ITW Amara Sy : « Monaco ? Une très belle opportunité »

Après son bail villeurbannais, Amara Sy se lance avec ambition dans le projet monégasque.

A Monaco « ils n’ont pas le temps ». Ils ce sont les dirigeants. Il est vrai que le promu monégasque n’est pas un promu comme les autres. Comme l’explique Amara Sy l’objectif sera d’ailleurs les playoffs. Voir plus si affinités…

BasketActu : Pourquoi est arrivée cette proposition de Monaco ?
Amara Sy : Comme toutes les fois où je suis en fin de contrat j’ai des propositions. Après on étudie lesquelles pourraient être les meilleures pour nous et nos proches. Monaco c’était une très belle opportunité. Certes c’est un promu mais c’est un promu qui a de grosses ambitions. Ils ont les moyens pour le faire. Il y’a aussi la localisation qui joue forcément. Tous ces points positifs ont fait que mon choix s’est porté vers Monaco.

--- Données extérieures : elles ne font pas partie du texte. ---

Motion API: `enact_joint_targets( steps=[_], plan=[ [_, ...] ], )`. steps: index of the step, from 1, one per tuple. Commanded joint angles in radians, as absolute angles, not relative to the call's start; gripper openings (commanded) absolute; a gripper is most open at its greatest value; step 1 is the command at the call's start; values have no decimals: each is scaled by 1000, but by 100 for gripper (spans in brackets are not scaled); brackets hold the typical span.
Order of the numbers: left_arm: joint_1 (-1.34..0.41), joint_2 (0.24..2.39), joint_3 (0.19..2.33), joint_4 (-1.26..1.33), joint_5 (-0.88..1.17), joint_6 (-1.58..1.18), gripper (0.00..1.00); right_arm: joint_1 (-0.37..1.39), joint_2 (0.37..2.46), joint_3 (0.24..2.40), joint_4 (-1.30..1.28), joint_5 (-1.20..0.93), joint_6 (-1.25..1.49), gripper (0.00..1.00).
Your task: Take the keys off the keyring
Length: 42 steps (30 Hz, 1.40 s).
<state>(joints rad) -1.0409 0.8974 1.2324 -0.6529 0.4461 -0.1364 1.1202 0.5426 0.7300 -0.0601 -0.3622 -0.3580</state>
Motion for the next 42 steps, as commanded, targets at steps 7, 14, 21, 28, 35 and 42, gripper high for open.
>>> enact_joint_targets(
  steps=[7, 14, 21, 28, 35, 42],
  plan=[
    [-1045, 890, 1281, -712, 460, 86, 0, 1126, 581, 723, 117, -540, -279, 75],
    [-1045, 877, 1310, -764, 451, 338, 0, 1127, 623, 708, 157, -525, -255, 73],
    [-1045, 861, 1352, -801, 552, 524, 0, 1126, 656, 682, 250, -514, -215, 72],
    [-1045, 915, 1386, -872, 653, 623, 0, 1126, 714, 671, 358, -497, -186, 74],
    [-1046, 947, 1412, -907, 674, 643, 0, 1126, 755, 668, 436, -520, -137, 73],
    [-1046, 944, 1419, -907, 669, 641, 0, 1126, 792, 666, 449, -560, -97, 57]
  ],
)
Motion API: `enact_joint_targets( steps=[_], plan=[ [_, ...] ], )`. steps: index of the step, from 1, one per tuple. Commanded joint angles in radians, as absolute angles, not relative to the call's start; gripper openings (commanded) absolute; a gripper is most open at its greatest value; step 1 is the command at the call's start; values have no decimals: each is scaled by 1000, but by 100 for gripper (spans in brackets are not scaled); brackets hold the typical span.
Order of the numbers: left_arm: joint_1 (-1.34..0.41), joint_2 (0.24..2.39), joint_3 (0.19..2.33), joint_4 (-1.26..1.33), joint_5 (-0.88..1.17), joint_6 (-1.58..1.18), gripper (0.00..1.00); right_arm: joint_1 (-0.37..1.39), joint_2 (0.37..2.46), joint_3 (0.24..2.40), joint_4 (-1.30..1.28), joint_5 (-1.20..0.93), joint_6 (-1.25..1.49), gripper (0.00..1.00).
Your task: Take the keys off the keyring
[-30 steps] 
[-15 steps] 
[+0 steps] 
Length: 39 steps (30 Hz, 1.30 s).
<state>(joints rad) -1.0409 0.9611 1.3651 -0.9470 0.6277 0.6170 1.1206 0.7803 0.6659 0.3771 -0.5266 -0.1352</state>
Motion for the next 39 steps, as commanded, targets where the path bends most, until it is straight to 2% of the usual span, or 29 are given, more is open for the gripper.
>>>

BasketActu : Tu as su rapidement que tu ne resterais pas à l’Asvel ?
AS : Justement non. Depuis la Leaders Cup on était en pourparlers pour que je prolonge. Tout était k, on était d’accord sur tout. Toutes les conditions étaient réunies pour que je prolonge trois saisons, c’était prévu. Ça n’a pas pu se faire car il y’a des joueurs qui sont restés et qui ne devaient pas rester. On était trop sur le poste 4, on était quatre et sur dix joueurs professionnels ça fait beaucoup. Comme j’étais le seul à être en fin de contrat le coach a porté sur choix sur moi, il a voulu aller dans une autre direction. Ils avaient aussi signé Charles Kahudi au poste 3 et sur ce poste on aurait été trois avec David Lighty. C’était embouteillé et finalement ça n’a pas pu se faire. Dans mon malheur je suis bien tombé car j’ai eu cette proposition de Monaco, un club qui est aussi ambitieux que l’ASVEL. Je suis bien.

BasketActu : C’est vrai que Monaco est un promu particulier et certains vous voient déjà dans le Top 4…
AS : Il ne faut pas commencer à nous rajouter de la pression comme ça (il se marre). Je pense qu’en Pro A huit/dix équipes peuvent prétendre jouer le Top 4. L’an dernier par exemple Le Havre en a longtemps fait partie. Nous notre objectif ce sont les playoffs. Ça va être très dur. Sur ces cinq/six dernières années c’est très serré. Il y’a toujours des surprises. Nous avec l’ASVEL l’an dernier on a bataillé jusque la dernière journée pour se qualifier. On sait que cette année aussi ça va être très difficile. C’est la première année en Pro A pour le club depuis 91. Il faudra prendre les matchs les uns après les autres comme on aime bien le dire. On sait que chaque journée va être très importante.

BasketActu : Où en est l’équipe collectivement ?
AS : Pour l’instant il faut dire la vérité on a du retard par rapport aux autres équipes. On avance bien mais quand je regarde par exemple Strasbourg jouer je me dis « oulala je ne suis pas pressé de les jouer ». Ils sont davantage prêts que nous ; ils travaillent dans la continuité même s’ils ont de nouveaux joueurs. Ils ont recruté des mecs qui connaissent la Pro A comme Weems. C’est beaucoup plus facile. Nous on a beaucoup beaucoup de nouveaux, des jeunes aussi. L’adaptation est un peu compliquée mais comme on a des mecs sérieux et que les joueurs ont un bon état d’esprit je pense. On va rattraper ce retard assez rapidement.

BasketActu : Il y’a beaucoup de fantasmes autour du club notamment en ce qui concerne ses ressources financières ; est-ce-que vous les joueurs y êtes sensibles ?
AS : On est forcément obligé d’y faire un peu attention. Ils nous mettent dans de bonnes conditions. Dans les clubs que j’ai fait les choses que je demandais au quotidien ça mettait du temps, là beaucoup moins. Ils ont les moyens ; même au niveau du staff médical ils les ont. Ils mettent la main à la poche ; ils sont pressés et ils veulent aller très vite. Il y’a quatre ans ils étaient en Nationale 2. En Pro A ils veulent aller très vite. On ne va pas gagner le titre de champion dès cette année mais il faut se qualifier en playoffs, être européen, faire mieux l’année d’après. Ils n’ont pas le temps comme on dit. On peut le ressentir au quotidien mais tant qu’on nous met dans de bonnes conditions et qu’il n’y a pas trop la pression il n’y aura pas de problème.